Acosta is a sales and marketing agency currently headquartered in Jacksonville, Florida. Their clients include Clorox and Coca-Cola, among others.

History
Acosta was founded in 1927 by Lou Acosta.

An office in Tampa was opened and the service area expanded to central Florida. A branch in Birmingham, Alabama, was started in 1977. In 1981, Acosta opened a local office in Miami, Florida. In the 1980s, Acosta's operations spread throughout the southern United States. This included local franchises in Georgia through a 1983 acquisition of Raley Brothers, North Carolina and South Carolina in 1989, and later franchises in Louisiana, Tennessee and Virginia.

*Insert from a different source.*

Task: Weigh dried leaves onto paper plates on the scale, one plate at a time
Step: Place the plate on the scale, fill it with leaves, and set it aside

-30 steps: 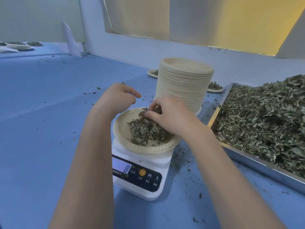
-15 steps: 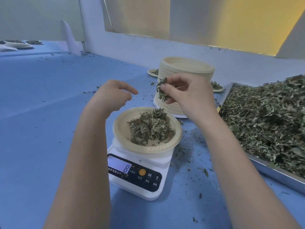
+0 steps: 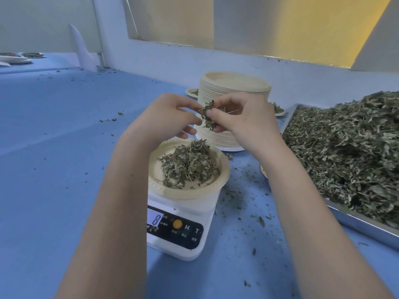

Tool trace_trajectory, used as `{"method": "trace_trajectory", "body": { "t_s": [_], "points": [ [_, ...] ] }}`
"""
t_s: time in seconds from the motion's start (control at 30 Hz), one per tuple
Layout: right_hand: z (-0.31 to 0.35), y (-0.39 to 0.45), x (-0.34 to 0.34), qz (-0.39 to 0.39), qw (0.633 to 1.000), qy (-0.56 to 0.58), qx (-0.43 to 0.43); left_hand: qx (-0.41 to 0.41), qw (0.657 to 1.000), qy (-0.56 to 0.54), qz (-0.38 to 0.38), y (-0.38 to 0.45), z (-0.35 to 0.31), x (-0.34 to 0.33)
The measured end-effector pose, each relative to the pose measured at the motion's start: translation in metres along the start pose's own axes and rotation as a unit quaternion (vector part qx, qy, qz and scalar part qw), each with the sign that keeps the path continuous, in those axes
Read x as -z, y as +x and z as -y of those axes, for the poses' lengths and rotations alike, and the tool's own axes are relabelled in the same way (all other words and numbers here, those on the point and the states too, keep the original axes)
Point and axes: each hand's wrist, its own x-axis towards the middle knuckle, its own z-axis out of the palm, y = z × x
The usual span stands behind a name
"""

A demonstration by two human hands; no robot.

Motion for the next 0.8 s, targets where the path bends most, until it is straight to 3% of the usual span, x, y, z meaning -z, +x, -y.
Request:
{"method": "trace_trajectory", "body": {
  "t_s": [0.4,0.53,0.63,0.7,0.8],
  "points": [
    [-0.002,0.0,0.021,0.051,0.998,-0.037,-0.02,-0.045,0.997,-0.005,0.056,0.003,-0.009,-0.026],
    [-0.008,0.0,0.051,0.058,0.995,-0.067,-0.047,-0.053,0.998,0.016,0.026,0.007,-0.018,-0.06],
    [-0.016,-0.001,0.084,0.047,0.989,-0.114,-0.086,-0.067,0.995,0.029,0.069,0.004,-0.026,-0.097],
    [-0.023,-0.004,0.102,0.057,0.973,-0.185,-0.126,-0.079,0.988,0.065,0.112,0.0,-0.027,-0.117],
    [-0.034,-0.008,0.114,0.134,0.919,-0.31,-0.204,-0.094,0.97,0.171,0.145,-0.001,-0.021,-0.128]
  ]
}}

Acosta participated in multiple consolidations with other food retailers, manufacturers and procurement centers. By the mid-1990s, the company was servicing 27 markets and employed over 2,000 people. These merges included:

 PMI-Eisenhart  in July 1998 
 Kelley-Clarke in June 1999
 the MAI companies in August 1999
 Luke Soules in July 2003
 C. Lloyd Johnson Company, a military sales agency, in 2008
 FrontLine Marketing in 2010
 acquisition of Mosiac Sales Solutions, an interactive experiential marketing firm, in 2012
 acquisition of Anderson Daymon Worldwide in 2014
 acquisition of Actionlink in July 2017

In December 2019, Acosta filed for Chapter 11 bankruptcy and creditors took over the company.

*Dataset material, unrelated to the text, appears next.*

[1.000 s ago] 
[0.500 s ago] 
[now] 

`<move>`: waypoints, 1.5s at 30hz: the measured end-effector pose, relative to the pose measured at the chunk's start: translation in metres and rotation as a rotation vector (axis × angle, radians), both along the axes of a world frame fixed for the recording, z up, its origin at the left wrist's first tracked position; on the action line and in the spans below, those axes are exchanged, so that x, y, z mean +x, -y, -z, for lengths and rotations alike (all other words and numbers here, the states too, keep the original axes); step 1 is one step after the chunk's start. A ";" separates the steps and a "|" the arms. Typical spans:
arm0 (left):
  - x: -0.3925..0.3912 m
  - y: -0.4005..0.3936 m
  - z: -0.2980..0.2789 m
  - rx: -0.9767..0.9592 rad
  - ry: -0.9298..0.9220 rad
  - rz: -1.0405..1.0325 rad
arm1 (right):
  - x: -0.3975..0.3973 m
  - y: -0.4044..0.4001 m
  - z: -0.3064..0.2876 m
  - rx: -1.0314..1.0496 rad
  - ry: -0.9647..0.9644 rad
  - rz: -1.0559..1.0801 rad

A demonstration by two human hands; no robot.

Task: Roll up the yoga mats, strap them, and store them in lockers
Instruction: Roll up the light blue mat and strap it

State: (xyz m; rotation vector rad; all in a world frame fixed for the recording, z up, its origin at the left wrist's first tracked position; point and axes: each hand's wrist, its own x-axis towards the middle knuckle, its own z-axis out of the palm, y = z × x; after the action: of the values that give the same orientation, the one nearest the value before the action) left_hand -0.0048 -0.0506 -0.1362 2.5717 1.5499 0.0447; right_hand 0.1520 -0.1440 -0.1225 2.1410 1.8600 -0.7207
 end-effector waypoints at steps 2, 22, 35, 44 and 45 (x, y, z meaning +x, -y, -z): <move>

Outside advice and equity partner
Acosta has had partnerships with investment companies such as Berkshire Partners, AEA Investments, Thomas H. Lee, and The Carlyle Group.

Leadership

In 1956, Common & Company Food Brokers merged with Acosta. Robert "Hy" Albritton, who owned Common, became president and CEO of Acosta when Lou Acosta retired in 1959.

In 1974 Hy Albritton retired and Delmer Dallas became company president. 

Former company president Delmer Dallas recruited Gary Chartrand from the Carnation Company in 1983. Chartrand was named president in 1993 and CEO, when Dallas retired in 1996. Two years later Chartrand was elected chairman of the board. 

On January 1, 2009, Gary Chartrand appointed Robert E. Hill Jr. as the company's president and CEO.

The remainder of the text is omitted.